小学3、4年生といえば、10歳前後だ。そのような感受性の極めて高い時期に、外国語、外国人に接することは、その後の人生に大きな影響が出てこよう。大げさかもしれないが、この子供たちは日本の将来を大きく変えるかもしれない。私の息子は、その年ぐらいの時分に、ジュネーブのインターナショナル・スクールに通っていた。彼と同級の生徒の一人に、ガーナ出身の女生徒がいたが、彼女は成績がよくて、わが息子をしり目にさっさと飛び級でクラスを離れていった。また、インド人の生徒も同様、飛び級でクラスを離れた。「アフリカやインドにもあのように頭のいい子がいるのだ」と親子して感嘆したが、息子にとっては世界の多様性を学ぶ良い経験となった。

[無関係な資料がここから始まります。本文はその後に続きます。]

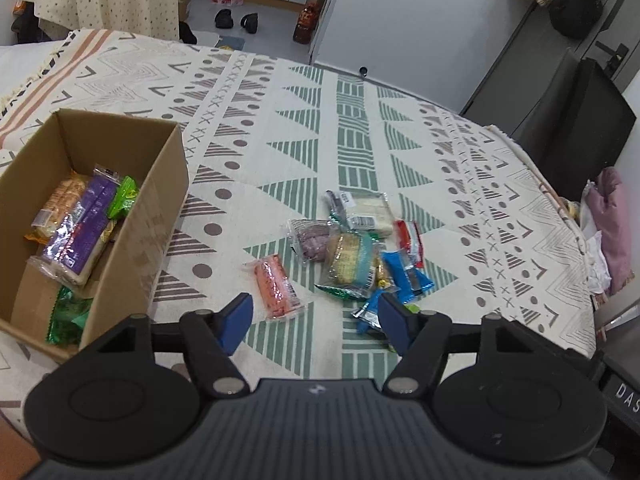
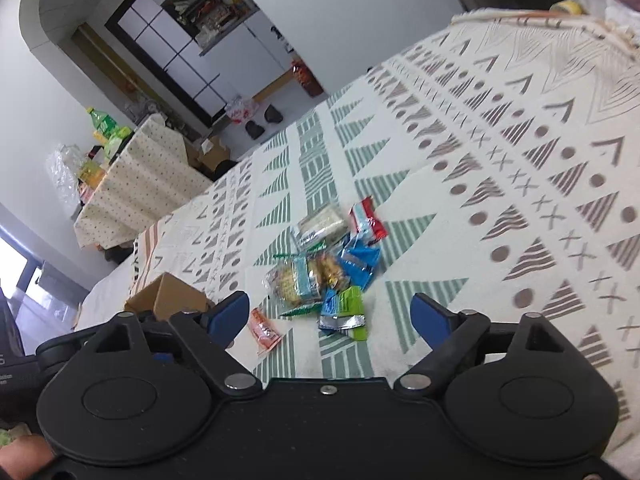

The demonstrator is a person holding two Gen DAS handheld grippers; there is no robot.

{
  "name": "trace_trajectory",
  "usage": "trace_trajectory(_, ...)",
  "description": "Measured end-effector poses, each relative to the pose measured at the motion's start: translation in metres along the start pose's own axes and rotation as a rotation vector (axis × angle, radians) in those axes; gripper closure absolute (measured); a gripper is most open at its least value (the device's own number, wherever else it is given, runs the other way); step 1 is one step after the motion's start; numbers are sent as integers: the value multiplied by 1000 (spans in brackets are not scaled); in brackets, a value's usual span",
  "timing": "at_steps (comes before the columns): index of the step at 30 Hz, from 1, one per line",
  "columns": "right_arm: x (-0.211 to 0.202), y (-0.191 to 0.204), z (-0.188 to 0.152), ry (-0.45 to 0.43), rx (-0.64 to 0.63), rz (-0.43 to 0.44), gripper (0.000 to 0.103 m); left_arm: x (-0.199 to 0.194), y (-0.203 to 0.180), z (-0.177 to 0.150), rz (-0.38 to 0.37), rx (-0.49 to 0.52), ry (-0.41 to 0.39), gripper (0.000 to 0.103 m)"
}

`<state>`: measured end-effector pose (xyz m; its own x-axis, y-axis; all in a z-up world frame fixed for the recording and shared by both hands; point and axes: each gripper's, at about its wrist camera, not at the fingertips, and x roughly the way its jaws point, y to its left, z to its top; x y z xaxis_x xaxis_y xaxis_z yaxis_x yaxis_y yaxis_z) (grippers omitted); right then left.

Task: Organize snacks
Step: 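Grasp the pink wrapped bar with left tool while right tool grasps blue-green packet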

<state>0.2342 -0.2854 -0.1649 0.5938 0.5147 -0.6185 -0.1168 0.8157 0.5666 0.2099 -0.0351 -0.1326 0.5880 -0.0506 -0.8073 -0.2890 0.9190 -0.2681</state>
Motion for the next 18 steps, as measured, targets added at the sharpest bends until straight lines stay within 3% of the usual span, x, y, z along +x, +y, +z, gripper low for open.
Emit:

小学生から外国語(英語)を教えることには、これまでかなり強い反対の意見があった。通訳者で英語教育者の鳥飼久美子さんは、外国語を学ぶのは「早ければ早いほど良い」というのは間違った幻想であり、根拠がないと論じた。彼女の主張は、外国語を学ぶのは分析的に学ぶことができる抽象的な思考力が備わった中学生の時の方が最適だというものだ。
数学者でエッセイストの藤原正彦氏は、小学生のうちは英語よりも国語や数学をしっかり学ばせる方が大事だと言い張った。その方が教養を深め、論理的な思考の訓練になるからという理由だ。名著「日本語が亡びるとき」を書いた評論家の水村美苗氏は同書で、小学生の英語教育を直接扱ったものではないものの、学校教育を通じて多くの人が英語ができるようになればなるほどいいという前提は否定されるべきと主張した。国民の全員がバイリンガルになるのを目指すのではなく、国民の一部がバイリンガルになるのを目指すべきとの考えだ。そうでなくては、世界の「普遍語」たる英語の世紀の中で、「いつか日本語は亡びる」と彼女は言い切った。
このように、英語教育をめぐっては、明治維新以来、さまざまな論争が繰り広げられてきたし、今も続いている。江利川春雄和歌山大学名誉教授の「英語教育論争史」によれば、これまで主に3点ほどのテーマが論争の的になってきた。一つは、英語教育を小学校から始めるのが良いか、中学校からにすべきか。すでに明治時代に小学校で英語教育が行われており、論争になっていたという驚きの事実が紹介されている。二つ目は、英語教育は教養を高めるのが主たる目的か、それとも実用的なコミュニケーション能力を高めるためのものか。第三点は、国民全員が義務的に学ぶべきか、あるいは一部エリートないしは外国語を必要とする少数の人に限定することでよいのか。
1970年代には、これらの論点をめぐって、平泉渉参議院議員と渡部昇一上智大教授との間の英語教育大論争というものがあった。そのような論争は決着を見ていないものの、これまでの長い論争を経て現在では、小学生から英語教育を始め、教養を高めるという目的よりも、むしろ実用に資するコミュニケーション能力の向上を目指し、少数エリートに限定せず国民全員が義務教育として英語を学ぶ、というのが大きな流れになっていると見てよいであろう。
しかし、そのような流れにもかかわらず、現在のところ、日本の中学生や高校生の英語を話す能力は、国際的に見て非常に低い状況が続いている。2020年の高校卒業時のTOEFL iBTの国別スコアでは、台湾が85、韓国が86、中国が87と世界標準レベルまで上がってきているのに対し、日本は73で、世界のスピードに追いつけていない。特に話す能力の低いのが目立っている。